### THE PROBLEM
For each line of the listing that includes the word "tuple", show the whole line.

*-*-*

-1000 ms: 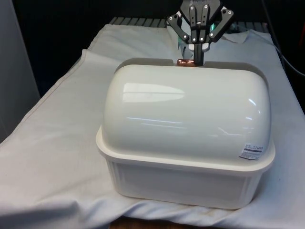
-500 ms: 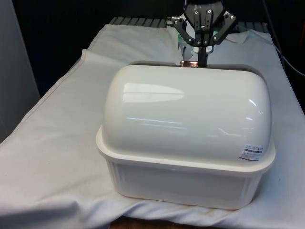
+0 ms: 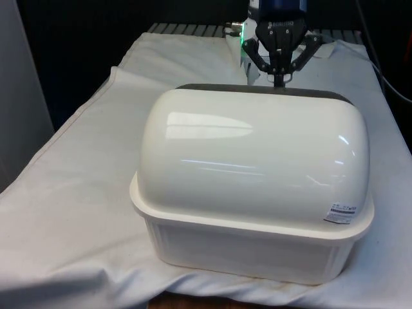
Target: Open the lid, then close it.
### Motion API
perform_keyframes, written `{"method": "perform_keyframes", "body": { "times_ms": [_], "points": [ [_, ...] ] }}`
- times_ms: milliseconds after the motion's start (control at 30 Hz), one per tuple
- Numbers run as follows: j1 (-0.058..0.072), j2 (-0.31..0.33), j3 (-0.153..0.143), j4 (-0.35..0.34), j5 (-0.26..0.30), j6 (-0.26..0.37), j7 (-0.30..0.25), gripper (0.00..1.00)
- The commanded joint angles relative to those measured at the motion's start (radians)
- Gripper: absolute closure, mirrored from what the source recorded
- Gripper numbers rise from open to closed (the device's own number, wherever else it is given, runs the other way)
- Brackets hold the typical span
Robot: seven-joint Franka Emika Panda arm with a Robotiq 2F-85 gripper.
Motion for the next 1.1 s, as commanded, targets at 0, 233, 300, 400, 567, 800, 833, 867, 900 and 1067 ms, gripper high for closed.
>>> {"method": "perform_keyframes", "body": {
  "times_ms": [0,233,300,400,567,800,833,867,900,1067],
  "points": [
    [0.012,-0.001,-0.012,-0.013,-0.012,0.009,0.021,1.0],
    [0.011,-0.006,-0.001,-0.054,-0.011,0.006,0.032,1.0],
    [0.01,-0.009,0.003,-0.067,-0.01,0.005,0.034,1.0],
    [0.009,-0.014,0.007,-0.08,-0.009,0.003,0.035,1.0],
    [0.006,-0.052,0.018,-0.127,-0.003,-0.01,0.034,1.0],
    [0.002,-0.118,0.027,-0.184,0.006,-0.039,0.027,1.0],
    [0.002,-0.13,0.027,-0.192,0.006,-0.044,0.027,1.0],
    [0.002,-0.141,0.028,-0.201,0.006,-0.049,0.027,1.0],
    [0.001,-0.129,0.026,-0.191,0.001,-0.044,0.023,1.0],
    [0.002,-0.215,0.03,-0.262,0.006,-0.072,0.024,1.0]
  ]
}}
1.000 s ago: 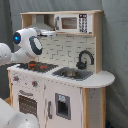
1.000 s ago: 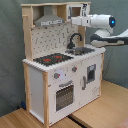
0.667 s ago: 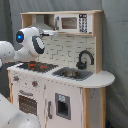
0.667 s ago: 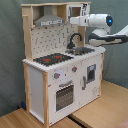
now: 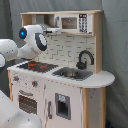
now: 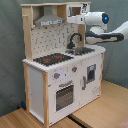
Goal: Play with the kitchen
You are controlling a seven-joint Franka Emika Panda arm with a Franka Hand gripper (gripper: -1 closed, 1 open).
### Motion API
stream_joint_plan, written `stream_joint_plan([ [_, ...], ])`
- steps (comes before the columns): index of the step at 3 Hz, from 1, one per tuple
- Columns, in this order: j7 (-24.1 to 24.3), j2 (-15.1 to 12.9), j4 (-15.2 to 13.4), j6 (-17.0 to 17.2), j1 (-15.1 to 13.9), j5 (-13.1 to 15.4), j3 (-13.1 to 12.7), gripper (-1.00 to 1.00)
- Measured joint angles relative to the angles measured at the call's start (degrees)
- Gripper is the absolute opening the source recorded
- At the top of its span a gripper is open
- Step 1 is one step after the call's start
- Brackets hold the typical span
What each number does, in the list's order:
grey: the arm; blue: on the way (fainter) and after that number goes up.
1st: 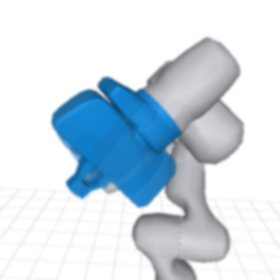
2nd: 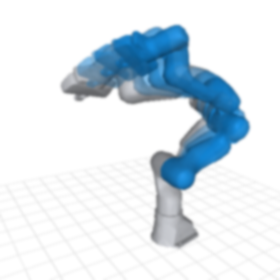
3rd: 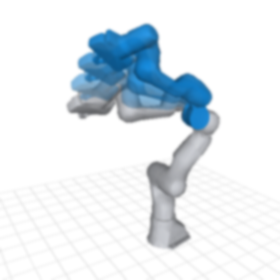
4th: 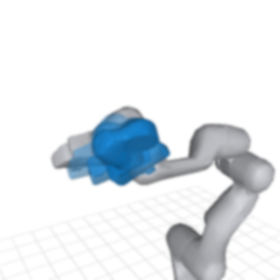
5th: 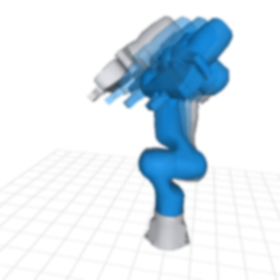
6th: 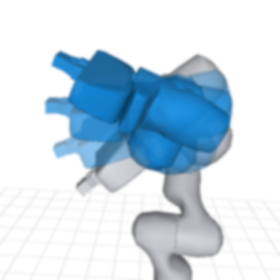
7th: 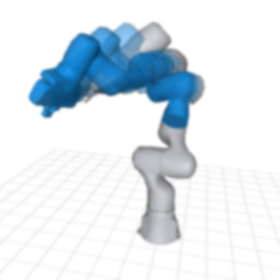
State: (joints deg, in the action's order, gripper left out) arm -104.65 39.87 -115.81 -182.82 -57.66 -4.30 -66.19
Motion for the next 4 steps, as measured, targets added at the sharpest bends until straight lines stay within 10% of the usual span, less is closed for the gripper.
stream_joint_plan([
  [3, -0.49, 0.0, 7.76, 4.84, -9.91, -0.08, -5.78, 1.0],
  [4, -0.48, 0.0, 7.77, 4.84, -9.91, -0.08, -5.78, -1.0],
])
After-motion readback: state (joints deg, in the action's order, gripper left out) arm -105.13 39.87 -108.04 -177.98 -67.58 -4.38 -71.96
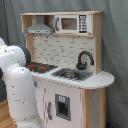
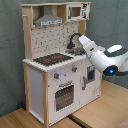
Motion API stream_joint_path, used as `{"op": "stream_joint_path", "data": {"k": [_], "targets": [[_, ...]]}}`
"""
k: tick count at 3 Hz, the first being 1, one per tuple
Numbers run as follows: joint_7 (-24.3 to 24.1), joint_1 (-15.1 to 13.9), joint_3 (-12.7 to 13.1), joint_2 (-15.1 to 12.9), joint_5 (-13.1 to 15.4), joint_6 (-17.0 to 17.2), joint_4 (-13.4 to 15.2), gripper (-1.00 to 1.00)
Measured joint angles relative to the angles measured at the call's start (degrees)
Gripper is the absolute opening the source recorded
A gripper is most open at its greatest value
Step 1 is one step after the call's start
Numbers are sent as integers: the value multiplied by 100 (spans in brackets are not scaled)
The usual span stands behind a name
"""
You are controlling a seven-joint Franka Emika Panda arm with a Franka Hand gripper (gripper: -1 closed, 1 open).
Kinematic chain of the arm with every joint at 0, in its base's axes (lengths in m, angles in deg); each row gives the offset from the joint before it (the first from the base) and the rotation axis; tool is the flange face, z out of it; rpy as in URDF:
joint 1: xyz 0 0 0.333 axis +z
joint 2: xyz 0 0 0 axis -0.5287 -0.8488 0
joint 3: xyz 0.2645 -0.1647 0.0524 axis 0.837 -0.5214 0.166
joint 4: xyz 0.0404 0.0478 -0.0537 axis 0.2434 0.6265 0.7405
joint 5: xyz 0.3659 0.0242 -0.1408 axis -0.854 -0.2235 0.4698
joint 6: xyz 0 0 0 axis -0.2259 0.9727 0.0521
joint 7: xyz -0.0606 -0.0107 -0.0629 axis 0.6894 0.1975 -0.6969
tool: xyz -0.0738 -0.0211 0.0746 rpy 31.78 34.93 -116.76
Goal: Play with the kitchen
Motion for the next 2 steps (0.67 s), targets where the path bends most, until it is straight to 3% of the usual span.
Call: {"op": "stream_joint_path", "data": {"k": [2], "targets": [[1150, 1, 1, -242, 286, 198, -76, 100]]}}
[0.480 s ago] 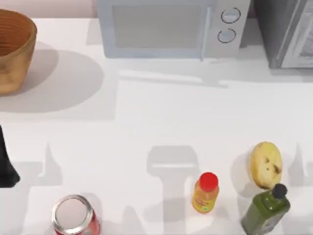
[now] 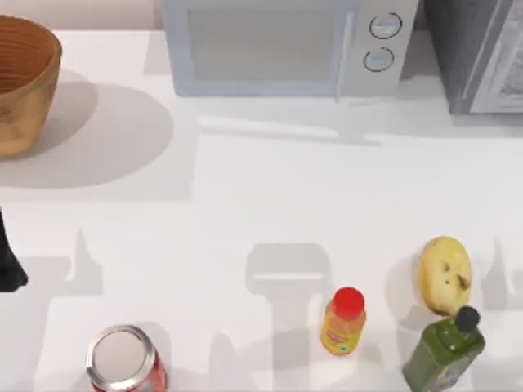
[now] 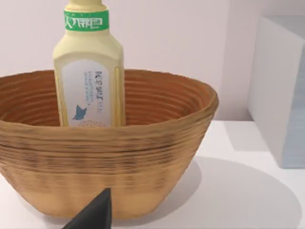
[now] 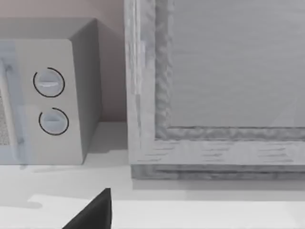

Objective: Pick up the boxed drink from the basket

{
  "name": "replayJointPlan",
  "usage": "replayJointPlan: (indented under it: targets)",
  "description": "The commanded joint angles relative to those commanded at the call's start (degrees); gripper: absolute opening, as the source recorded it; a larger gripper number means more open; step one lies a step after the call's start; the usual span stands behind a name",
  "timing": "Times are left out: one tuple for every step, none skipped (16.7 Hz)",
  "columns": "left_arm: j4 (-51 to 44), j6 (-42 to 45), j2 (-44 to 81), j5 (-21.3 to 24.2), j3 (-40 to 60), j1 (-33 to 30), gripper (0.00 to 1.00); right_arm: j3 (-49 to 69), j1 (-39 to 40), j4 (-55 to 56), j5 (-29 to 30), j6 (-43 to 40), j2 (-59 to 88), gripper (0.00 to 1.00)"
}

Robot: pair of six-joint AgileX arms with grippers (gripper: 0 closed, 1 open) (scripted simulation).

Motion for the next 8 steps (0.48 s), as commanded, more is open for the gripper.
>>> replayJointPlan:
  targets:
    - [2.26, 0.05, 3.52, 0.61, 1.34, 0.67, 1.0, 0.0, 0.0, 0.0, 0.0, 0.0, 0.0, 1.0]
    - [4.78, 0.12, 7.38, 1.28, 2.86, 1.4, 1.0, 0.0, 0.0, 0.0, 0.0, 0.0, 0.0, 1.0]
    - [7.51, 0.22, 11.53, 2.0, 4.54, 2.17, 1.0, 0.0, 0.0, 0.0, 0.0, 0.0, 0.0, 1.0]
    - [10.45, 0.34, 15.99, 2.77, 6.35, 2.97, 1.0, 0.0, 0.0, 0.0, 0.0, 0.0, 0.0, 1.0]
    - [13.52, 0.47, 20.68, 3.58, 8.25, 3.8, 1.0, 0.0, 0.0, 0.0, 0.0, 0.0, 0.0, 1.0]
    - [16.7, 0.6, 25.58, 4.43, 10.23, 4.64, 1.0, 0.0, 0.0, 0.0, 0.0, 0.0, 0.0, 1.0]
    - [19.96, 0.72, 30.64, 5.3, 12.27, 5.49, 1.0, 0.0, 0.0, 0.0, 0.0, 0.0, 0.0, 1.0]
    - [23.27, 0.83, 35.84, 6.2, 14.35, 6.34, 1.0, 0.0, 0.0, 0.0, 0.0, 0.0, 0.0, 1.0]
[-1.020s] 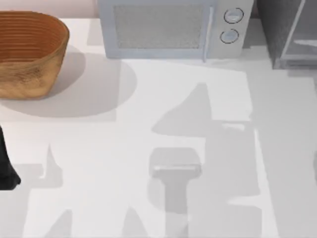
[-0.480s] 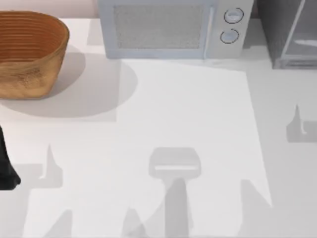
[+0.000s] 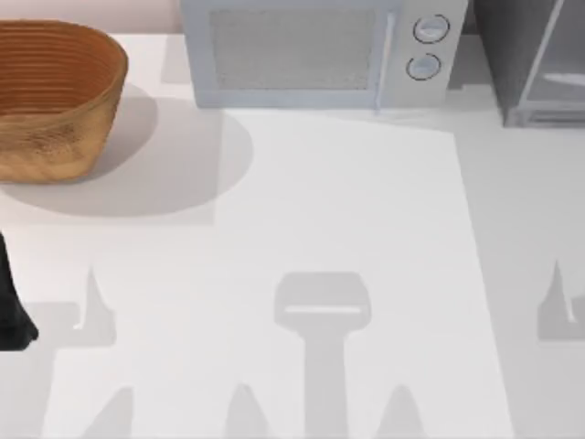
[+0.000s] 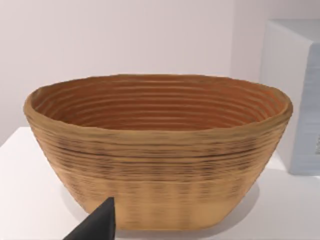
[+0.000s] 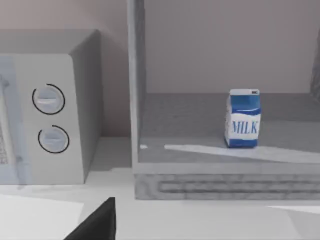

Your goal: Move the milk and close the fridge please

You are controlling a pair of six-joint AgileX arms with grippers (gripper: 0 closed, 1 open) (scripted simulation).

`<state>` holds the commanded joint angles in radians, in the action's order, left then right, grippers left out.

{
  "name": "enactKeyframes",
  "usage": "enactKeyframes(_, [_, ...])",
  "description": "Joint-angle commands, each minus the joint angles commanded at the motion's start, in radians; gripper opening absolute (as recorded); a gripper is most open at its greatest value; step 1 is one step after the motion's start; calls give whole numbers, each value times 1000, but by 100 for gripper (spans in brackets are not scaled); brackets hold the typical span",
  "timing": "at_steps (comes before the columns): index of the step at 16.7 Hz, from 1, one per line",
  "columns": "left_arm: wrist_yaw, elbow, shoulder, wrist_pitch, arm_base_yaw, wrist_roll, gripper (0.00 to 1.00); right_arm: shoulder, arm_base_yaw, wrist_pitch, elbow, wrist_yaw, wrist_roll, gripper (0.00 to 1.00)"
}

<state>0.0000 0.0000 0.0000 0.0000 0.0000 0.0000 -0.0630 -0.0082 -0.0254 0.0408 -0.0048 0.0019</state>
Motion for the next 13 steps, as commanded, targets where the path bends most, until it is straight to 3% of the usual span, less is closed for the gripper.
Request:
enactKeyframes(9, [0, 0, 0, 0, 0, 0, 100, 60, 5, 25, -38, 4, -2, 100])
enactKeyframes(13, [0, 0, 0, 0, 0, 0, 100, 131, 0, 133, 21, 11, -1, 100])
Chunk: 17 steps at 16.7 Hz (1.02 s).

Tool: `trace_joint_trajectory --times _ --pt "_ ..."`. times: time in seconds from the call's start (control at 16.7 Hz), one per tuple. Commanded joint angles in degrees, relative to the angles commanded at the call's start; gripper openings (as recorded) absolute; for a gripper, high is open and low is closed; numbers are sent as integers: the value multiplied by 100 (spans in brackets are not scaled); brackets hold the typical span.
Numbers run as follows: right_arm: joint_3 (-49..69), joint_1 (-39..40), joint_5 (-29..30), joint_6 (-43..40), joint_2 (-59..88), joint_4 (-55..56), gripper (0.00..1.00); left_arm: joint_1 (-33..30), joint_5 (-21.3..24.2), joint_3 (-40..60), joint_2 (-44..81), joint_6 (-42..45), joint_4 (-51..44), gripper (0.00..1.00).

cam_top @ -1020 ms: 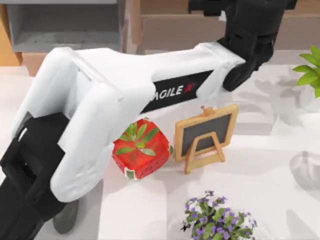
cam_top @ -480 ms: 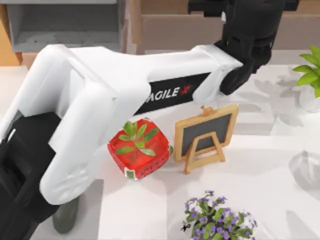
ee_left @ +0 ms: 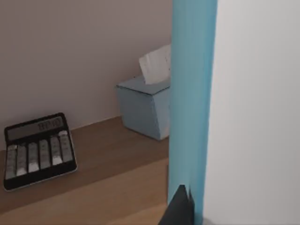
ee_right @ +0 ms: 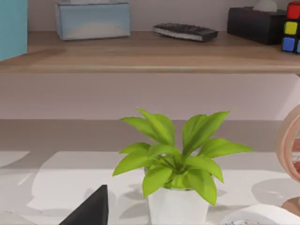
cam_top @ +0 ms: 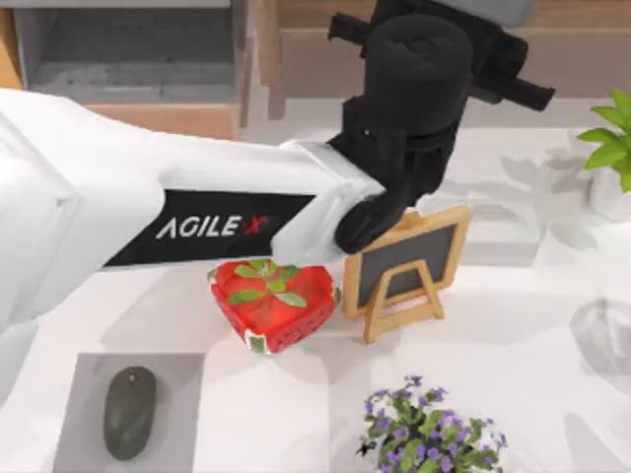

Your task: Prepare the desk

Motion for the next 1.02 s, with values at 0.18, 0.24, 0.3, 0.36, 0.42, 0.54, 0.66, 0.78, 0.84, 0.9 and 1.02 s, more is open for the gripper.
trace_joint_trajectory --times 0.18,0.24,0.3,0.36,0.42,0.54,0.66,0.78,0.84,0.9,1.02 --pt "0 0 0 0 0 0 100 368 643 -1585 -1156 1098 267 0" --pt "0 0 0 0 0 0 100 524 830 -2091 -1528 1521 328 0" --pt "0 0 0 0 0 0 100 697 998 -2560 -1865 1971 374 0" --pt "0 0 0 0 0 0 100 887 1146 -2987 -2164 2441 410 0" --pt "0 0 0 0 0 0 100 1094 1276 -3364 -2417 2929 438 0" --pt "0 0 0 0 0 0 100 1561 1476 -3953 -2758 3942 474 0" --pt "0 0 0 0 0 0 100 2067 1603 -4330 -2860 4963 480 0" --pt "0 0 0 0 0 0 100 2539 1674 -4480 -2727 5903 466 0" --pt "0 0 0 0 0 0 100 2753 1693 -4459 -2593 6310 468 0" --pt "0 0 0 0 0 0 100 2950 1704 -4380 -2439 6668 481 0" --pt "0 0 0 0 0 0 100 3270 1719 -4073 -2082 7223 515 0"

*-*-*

### RESPONSE TO THE EXERCISE
- times_ms: milliseconds after the motion's start (control at 30 Hz), one per tuple
- steps (comes before the columns): index of the step at 3 Hz, from 1, one per tuple
k: tick count at 3 Hz, the first being 1, one per tuple
  "timing": "Times are left out: one tuple for every step, none skipped (16.7 Hz)",
Tool: `trace_joint_trajectory --times _ --pt "_ ..."`. times: time in seconds from the call's start (control at 16.7 Hz), one per tuple. Commanded joint angles in degrees, relative to the angles commanded at the call's start; gripper openings (as recorded) absolute; for a gripper, high is open and low is closed; numbers are sent as integers: the value multiplied by 100 (spans in brackets are not scaled); brackets hold the typical span.

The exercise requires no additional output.